Incremental Indexing

Summary

When you might have a huge amount of data to index and the indexing process may take a while, You want to have the partial indexed documents searchable. In this case, you can use incremental indexing.

Feature Description

NumpyIndexer is the built-in vector indexer shipped with jina. When indexing Documents, NumpyIndexer stores the Documents in the file system. After indexing part of the dataset, one can start query the index with other advanced vector indexers, e.g. FaissIndexer, AnnoyIndexer, and etc. These advanced indexers can be built from the index of NumpyIndexer directly.

Implementation

We start with indexing 5 Document with NumpyIndexer. With the following codes, the documents are stored in numpy_ws/numpy_vec.gz.

index_five_docs.py
from jina import Flow, Document
import numpy as np

docs = [Document(text=f'doc{idx}', embedding=np.random.rand(10)) for idx in range(5)]
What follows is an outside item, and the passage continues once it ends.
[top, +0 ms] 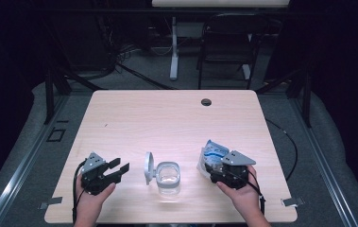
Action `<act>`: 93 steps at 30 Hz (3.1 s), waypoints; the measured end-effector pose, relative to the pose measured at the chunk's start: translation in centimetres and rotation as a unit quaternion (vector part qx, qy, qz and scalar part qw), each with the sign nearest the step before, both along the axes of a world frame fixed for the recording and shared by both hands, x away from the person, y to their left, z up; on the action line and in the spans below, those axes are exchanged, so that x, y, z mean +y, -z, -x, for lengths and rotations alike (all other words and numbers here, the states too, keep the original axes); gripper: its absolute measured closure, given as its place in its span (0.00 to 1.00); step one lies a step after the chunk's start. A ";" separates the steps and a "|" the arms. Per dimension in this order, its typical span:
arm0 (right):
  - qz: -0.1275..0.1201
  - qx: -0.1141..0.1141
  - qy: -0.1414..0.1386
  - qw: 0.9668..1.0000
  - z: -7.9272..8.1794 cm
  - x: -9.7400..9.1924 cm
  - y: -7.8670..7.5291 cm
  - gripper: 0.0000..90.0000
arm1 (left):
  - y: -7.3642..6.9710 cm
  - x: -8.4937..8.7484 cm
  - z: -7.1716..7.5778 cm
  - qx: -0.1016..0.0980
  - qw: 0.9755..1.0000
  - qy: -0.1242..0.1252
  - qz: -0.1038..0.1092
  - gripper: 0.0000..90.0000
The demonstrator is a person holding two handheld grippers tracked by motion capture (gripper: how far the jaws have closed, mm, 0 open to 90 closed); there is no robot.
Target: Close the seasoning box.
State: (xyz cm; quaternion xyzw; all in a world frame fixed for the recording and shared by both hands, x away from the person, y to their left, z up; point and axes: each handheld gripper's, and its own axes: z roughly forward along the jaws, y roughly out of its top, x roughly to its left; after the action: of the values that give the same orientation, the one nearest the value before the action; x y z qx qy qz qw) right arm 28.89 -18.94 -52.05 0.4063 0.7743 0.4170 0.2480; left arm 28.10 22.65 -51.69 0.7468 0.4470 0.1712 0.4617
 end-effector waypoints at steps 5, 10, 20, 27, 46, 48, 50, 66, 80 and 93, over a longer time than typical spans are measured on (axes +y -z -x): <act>-0.003 -0.006 0.010 1.000 0.3 0.3 0.1 0.41 | 0.0 0.0 0.0 0.000 1.000 0.000 0.000 0.60; -0.011 -0.010 0.003 1.000 0.2 -0.1 0.4 0.40 | 0.0 0.0 0.0 0.000 1.000 0.000 0.000 0.60; -0.019 -0.016 -0.011 1.000 -0.2 -0.6 1.3 0.38 | 0.0 0.0 0.0 -0.002 1.000 -0.003 0.000 0.60; -0.018 -0.011 -0.017 1.000 -0.5 -0.6 2.2 0.37 | 0.0 0.1 0.0 0.002 1.000 -0.001 -0.002 0.60; -0.010 -0.018 -0.019 1.000 -0.7 -0.3 3.5 0.36 | 0.0 0.1 0.0 0.003 1.000 -0.002 -0.001 0.60; -0.010 -0.018 -0.020 1.000 -0.7 -0.3 3.8 0.36 | 0.0 0.1 0.0 0.002 1.000 -0.003 0.000 0.60; -0.013 -0.021 -0.020 1.000 -0.7 -0.3 3.9 0.36 | 0.0 0.1 0.0 0.002 1.000 -0.003 0.000 0.60; -0.006 -0.007 -0.033 0.999 -1.2 -0.4 5.2 0.36 | 0.1 0.1 0.0 0.001 1.000 -0.004 -0.002 0.60; -0.002 -0.003 -0.023 1.000 -1.1 -0.1 6.4 0.37 | 0.1 0.1 0.0 0.001 1.000 -0.004 -0.001 0.59; 0.002 -0.001 -0.021 1.000 -1.1 -0.1 6.4 0.38 | 0.2 0.1 -0.1 0.002 1.000 -0.002 -0.003 0.59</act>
State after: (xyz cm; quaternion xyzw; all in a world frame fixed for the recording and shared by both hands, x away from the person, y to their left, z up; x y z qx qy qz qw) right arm 29.99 -19.00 -58.46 0.3889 0.7831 0.4212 0.2411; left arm 28.15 22.74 -51.87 0.7477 0.4487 0.1716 0.4585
index_f = Flow().add(uses='numpy_idx.yml')

with index_f:
    index_f.index(docs)

index_f.save_config('flow.yml')
numpy_idx.yml
!NumpyIndexer
with:
  index_filename: numpy_vec.gz
metas:
  name: numpy_idx
  workspace: numpy_ws
...
[email protected][I]:indexer size: 5 physical size: 0 Bytes
...

In the above step, we save the Flow config at flow.yml. Afterwards, we can build a Flow from the same config to load indexed documents and do query.

query_docs.py
query_f = Flow.load_config('flow.yml')

with query_f:
    query_f.search([Document(text=f'doc{idx}', embedding=np.random.rand(10)), ])

Now you might want to incrementally index another five documents.

incremental_indexing_docs.py
docs = [Document(text=f'doc{idx+5}', embedding=np.random.rand(10)) for idx in range(5)]

index_f = Flow.load_config('flow.yml')

with index_f:
    index_f.index(docs)
...
[email protected][I]:indexer size: 10 physical size: 3.1 KB
...

Limitations

Query-while-indexing is not supported yet and therefore one can NOT doing indexing and querying with the same Flow at the same time.